Truth or Die(10)
Author:James Patterson


    She wasn’t.

    Two minutes later, the image of the man stepping off the elevator at the other end of the hallway told Owen so much at once that his brain tingled with overload, which was no small feat.

    Male … solo … decent physique … running shoes … baseball cap with curled bill … no room key in hand … no suitcase or carryon …

    The man paused by the elevator bank to look at the directional sign for the rooms on the floor. If he’d just been checking in, thought Owen, he’d almost certainly have had luggage. If he’d been staying at the hotel already, he’d have had no need to look at the sign.

    Plus, with that curled bill on his baseball cap, he could shield his face from any security cameras in the hotel.

    But most incriminating of all?

    None of that mattered.

    The guy could’ve been a blind midget wearing a clown suit, and it wouldn’t have changed anything. It was four in the morning and he was heading straight toward room 1701. Thirty yards away and closing.

    As if his chair had springs, Owen jumped up and slap-closed his laptop, stuffing it in his already packed backpack along with the wireless receiver for the transmitting camera outside in the hallway.

    He sprinted into the bathroom, where he’d already filled the tub to the brim with water, not an inch of porcelain left dry. With a hard yank, he turned the shower on full blast.
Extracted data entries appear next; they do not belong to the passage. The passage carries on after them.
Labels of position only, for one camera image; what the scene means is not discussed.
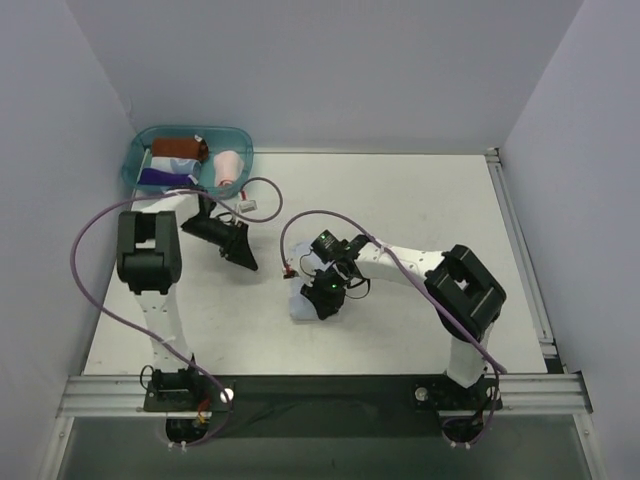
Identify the light blue towel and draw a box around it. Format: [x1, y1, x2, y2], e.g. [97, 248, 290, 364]
[289, 241, 329, 322]

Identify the pink striped towel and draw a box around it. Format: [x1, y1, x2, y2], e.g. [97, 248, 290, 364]
[213, 150, 244, 188]

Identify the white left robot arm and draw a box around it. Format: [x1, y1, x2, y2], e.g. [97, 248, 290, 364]
[116, 190, 258, 412]

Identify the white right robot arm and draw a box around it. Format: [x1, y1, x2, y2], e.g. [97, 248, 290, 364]
[291, 231, 507, 410]

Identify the white blue rolled towel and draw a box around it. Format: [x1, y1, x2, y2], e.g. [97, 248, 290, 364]
[149, 156, 201, 177]

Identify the purple rolled towel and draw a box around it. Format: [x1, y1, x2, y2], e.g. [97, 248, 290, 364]
[138, 168, 198, 187]

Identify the brown rolled towel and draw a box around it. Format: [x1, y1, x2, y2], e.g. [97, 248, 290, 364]
[151, 137, 209, 163]

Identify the teal plastic bin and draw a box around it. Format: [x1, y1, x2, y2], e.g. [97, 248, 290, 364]
[121, 125, 254, 200]

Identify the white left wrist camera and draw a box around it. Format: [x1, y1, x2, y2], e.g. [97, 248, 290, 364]
[236, 199, 258, 214]

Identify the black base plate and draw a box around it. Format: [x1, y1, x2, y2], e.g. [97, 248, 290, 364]
[142, 374, 503, 445]

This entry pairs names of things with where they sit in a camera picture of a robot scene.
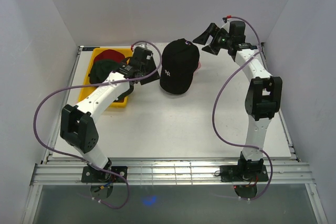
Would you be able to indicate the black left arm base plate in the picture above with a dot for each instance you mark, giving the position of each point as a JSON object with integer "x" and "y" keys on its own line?
{"x": 91, "y": 175}

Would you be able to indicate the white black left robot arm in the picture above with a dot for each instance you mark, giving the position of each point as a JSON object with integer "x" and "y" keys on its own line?
{"x": 114, "y": 76}

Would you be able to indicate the yellow plastic bin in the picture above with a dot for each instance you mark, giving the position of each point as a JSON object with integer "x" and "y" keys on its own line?
{"x": 84, "y": 92}

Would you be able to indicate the aluminium table frame rail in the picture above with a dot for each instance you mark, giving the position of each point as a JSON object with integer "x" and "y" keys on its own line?
{"x": 166, "y": 172}

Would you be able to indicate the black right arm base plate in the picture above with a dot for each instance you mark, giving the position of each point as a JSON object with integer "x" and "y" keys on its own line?
{"x": 232, "y": 173}

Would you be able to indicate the red baseball cap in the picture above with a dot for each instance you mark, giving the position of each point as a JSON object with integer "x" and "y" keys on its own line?
{"x": 109, "y": 54}

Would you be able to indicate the dark green NY cap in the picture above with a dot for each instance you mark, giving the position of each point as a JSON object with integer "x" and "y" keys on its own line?
{"x": 101, "y": 69}

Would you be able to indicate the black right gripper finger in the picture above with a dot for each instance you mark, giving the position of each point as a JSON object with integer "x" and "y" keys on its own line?
{"x": 210, "y": 31}
{"x": 210, "y": 49}

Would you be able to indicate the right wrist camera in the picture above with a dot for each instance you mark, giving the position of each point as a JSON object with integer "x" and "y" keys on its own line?
{"x": 226, "y": 19}

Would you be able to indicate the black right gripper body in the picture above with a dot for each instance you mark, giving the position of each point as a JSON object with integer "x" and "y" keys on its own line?
{"x": 221, "y": 41}

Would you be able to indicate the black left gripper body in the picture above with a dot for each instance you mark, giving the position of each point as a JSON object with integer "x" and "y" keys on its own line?
{"x": 149, "y": 69}

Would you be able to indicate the pink LA baseball cap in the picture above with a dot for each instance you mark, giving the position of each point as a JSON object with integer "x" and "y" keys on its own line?
{"x": 198, "y": 67}

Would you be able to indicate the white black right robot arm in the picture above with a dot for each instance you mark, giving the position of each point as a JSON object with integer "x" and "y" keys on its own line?
{"x": 263, "y": 95}

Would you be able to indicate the black NY baseball cap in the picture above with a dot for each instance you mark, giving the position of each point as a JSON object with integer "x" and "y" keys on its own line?
{"x": 179, "y": 61}

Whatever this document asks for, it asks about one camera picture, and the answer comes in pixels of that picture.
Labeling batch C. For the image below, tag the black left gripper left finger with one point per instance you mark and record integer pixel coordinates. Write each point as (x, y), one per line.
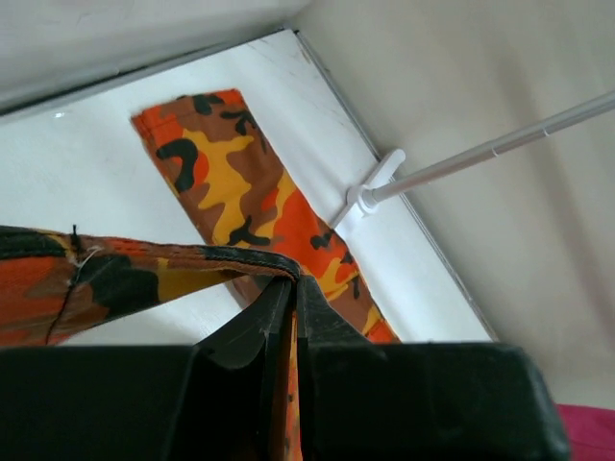
(221, 399)

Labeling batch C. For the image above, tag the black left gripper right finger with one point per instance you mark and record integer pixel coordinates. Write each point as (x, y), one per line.
(417, 401)

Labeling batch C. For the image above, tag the orange camouflage trousers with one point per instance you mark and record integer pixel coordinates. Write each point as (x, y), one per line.
(257, 226)

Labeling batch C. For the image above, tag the white metal clothes rack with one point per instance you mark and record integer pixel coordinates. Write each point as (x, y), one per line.
(363, 199)

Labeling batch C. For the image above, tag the pink garment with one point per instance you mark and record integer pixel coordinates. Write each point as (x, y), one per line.
(590, 431)

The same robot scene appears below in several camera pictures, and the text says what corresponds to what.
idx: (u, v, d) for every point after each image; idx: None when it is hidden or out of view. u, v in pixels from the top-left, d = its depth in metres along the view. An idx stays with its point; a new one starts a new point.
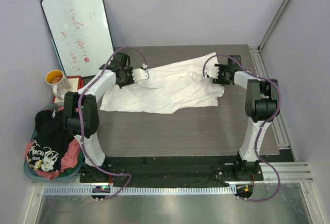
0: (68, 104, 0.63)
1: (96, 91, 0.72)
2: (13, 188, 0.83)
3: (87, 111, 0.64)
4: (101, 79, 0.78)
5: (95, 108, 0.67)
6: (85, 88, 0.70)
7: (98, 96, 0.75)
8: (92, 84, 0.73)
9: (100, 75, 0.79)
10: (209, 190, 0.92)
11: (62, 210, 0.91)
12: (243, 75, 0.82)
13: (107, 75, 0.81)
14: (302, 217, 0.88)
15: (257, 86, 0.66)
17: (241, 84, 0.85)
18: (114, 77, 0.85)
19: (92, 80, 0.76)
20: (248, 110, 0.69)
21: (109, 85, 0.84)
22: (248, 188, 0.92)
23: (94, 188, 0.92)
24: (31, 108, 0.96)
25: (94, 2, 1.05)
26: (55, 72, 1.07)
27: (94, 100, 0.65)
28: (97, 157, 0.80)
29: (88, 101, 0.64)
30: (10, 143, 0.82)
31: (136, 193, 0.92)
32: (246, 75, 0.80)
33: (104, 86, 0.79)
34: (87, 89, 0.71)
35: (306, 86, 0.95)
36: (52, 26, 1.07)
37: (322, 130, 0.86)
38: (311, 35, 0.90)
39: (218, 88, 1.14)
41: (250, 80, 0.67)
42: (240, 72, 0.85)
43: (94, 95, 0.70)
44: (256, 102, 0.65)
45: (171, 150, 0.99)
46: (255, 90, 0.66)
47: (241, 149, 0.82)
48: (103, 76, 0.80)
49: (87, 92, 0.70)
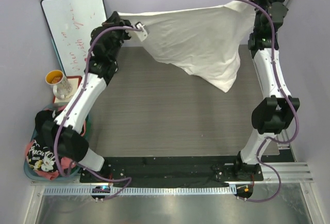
0: (48, 136, 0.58)
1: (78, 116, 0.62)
2: (13, 189, 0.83)
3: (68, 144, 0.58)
4: (84, 95, 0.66)
5: (78, 137, 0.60)
6: (64, 117, 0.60)
7: (84, 116, 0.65)
8: (73, 107, 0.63)
9: (83, 88, 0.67)
10: (209, 190, 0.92)
11: (62, 210, 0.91)
12: (267, 65, 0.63)
13: (92, 86, 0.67)
14: (302, 217, 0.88)
15: (273, 108, 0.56)
17: (257, 64, 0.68)
18: (105, 81, 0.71)
19: (75, 99, 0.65)
20: (256, 120, 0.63)
21: (99, 94, 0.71)
22: (248, 188, 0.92)
23: (94, 188, 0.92)
24: (31, 108, 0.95)
25: (94, 2, 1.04)
26: (55, 72, 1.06)
27: (74, 134, 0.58)
28: (94, 163, 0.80)
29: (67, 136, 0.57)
30: (10, 143, 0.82)
31: (136, 193, 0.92)
32: (269, 68, 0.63)
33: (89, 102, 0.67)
34: (67, 115, 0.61)
35: (307, 87, 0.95)
36: (53, 26, 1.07)
37: (322, 131, 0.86)
38: (312, 36, 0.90)
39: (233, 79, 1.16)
41: (267, 100, 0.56)
42: (266, 56, 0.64)
43: (75, 125, 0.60)
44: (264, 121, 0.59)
45: (172, 150, 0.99)
46: (268, 112, 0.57)
47: (243, 150, 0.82)
48: (87, 89, 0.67)
49: (67, 121, 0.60)
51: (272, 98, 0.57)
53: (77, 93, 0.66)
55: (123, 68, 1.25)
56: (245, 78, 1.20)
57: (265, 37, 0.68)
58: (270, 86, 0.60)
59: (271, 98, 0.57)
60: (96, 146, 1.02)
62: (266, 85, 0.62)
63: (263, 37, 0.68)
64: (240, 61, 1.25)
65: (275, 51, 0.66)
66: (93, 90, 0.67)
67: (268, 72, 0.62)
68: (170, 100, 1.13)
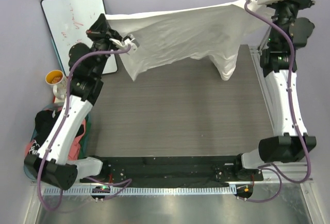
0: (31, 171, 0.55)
1: (61, 148, 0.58)
2: (13, 189, 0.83)
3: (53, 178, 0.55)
4: (67, 123, 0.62)
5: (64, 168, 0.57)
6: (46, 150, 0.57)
7: (69, 145, 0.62)
8: (55, 138, 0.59)
9: (65, 114, 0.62)
10: (209, 190, 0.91)
11: (62, 210, 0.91)
12: (282, 93, 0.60)
13: (75, 111, 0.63)
14: (302, 216, 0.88)
15: (285, 146, 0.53)
17: (269, 84, 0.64)
18: (90, 101, 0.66)
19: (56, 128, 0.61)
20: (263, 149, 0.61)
21: (84, 117, 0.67)
22: (248, 188, 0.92)
23: (94, 188, 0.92)
24: (31, 108, 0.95)
25: (94, 2, 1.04)
26: (56, 72, 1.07)
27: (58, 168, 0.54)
28: (92, 170, 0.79)
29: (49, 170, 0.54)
30: (10, 144, 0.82)
31: (136, 193, 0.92)
32: (284, 97, 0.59)
33: (73, 129, 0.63)
34: (50, 147, 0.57)
35: (307, 86, 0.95)
36: (53, 26, 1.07)
37: (322, 131, 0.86)
38: (312, 36, 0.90)
39: (231, 72, 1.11)
41: (280, 138, 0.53)
42: (281, 82, 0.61)
43: (59, 158, 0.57)
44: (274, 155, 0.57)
45: (172, 150, 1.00)
46: (279, 150, 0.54)
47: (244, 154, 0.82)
48: (70, 114, 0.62)
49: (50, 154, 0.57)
51: (286, 136, 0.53)
53: (60, 121, 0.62)
55: (122, 68, 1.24)
56: (244, 78, 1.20)
57: (281, 56, 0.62)
58: (283, 120, 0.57)
59: (285, 136, 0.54)
60: (96, 146, 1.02)
62: (279, 116, 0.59)
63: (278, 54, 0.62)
64: (240, 62, 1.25)
65: (292, 75, 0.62)
66: (76, 115, 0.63)
67: (283, 101, 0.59)
68: (170, 100, 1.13)
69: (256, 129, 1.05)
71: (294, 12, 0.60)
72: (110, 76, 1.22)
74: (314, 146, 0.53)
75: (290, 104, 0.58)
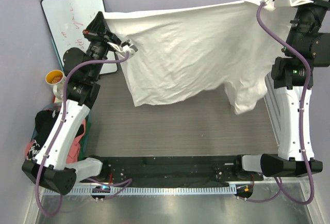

    As for the hotel’s hair dryer, it was already plugged in, the surge protector dismantled and the outlet rewired to deliver the maximum current possible. Suffice it to say, that sort of thing doesn’t get a chapter in Electrical Wiring for Dummies.

    Quickly backing out of the bathroom, Owen took one last look at the setup before shutting the door, his eyes darting about to make sure all the elements were in place.

    The shower curtain drawn closed, tucked inside the tub.

    The cord of the hair dryer knotted around the towel bar to ensure that it would remain plugged into the outlet no matter what.

    And the floor mat strategically placed on the tile floor to ensure that Owen wouldn’t slip when he came barging in behind the guy.

    From the room next door.

    This was the plan, all right. Based on two things Owen knew as surely as he knew that sunrise was only a few hours away.

    The first was primal. Sometimes in life it’s as simple as kill or be killed.

    Second, professional hit men aren’t exactly suckers. You can’t expect them to fall for the “I’m in the shower” trick simply because you’ve got the door to the room cracked open and have the water running. They’ll search the rest of your room first, top to bottom.

    So hiding behind the armchair in the corner or squeezing yourself under the bed? Probably the very last dumb idea you’ll ever have.

    No, if you want the true element of surprise, you need to think outside the box. Better yet, come up with your own box.

    Just make sure there’s a connecting door.

    “I’d like two rooms,” he’d told the clerk at the front desk when he checked in. “And they need to be adjoining.”

    Owen slipped through the double doors separating room 1701 from 1703, pulling the first one closed behind him. His heart was pounding like a jackhammer against his chest, but he couldn’t help noticing that it wasn’t just fear. As crazy as it sounded, he also felt a twinge of excitement, a sort of in-the-moment buzz of anticipation that came from an intellectual curiosity always in hyperdrive. A prodigy’s conceit, if you will.

    In other words, he desperately wanted to know if his plan would work. And there was only one way to find out.

    Pressing his ear up against the door, all Owen could now do was wait and wonder.

    “Will you walk into my parlor?” said the Spider to the Fly.





    CHAPTER 11


    I OWNED only one cell phone, as opposed to Claire’s three, and it was pinned to my ear as I entered the lobby of the Lucinda at four in the morning, pretending to be completely engrossed in a conversation.

    The lobby—which sadly looked as if it hadn’t been updated since the Koch administration—was completely empty, as it should’ve been, given the hour, save for a wary-eyed woman behind the front desk in a turquoise blazer who was clearly in the midst of deciding whether or not to ask me if I was a guest of the hotel.

    That was when I delivered the clincher to my imaginary friend on the other end of the imaginary line.

    “Yeah, I’m heading up to my room now,” I announced.

    As I walked past the front desk, walking straight toward the elevators, the woman didn’t say a word. I was in.

    Then I was up … to the seventeenth floor. With a tug on my baseball cap, I stepped off the elevator and stopped briefly before the sign telling me which rooms were in which direction, left or right.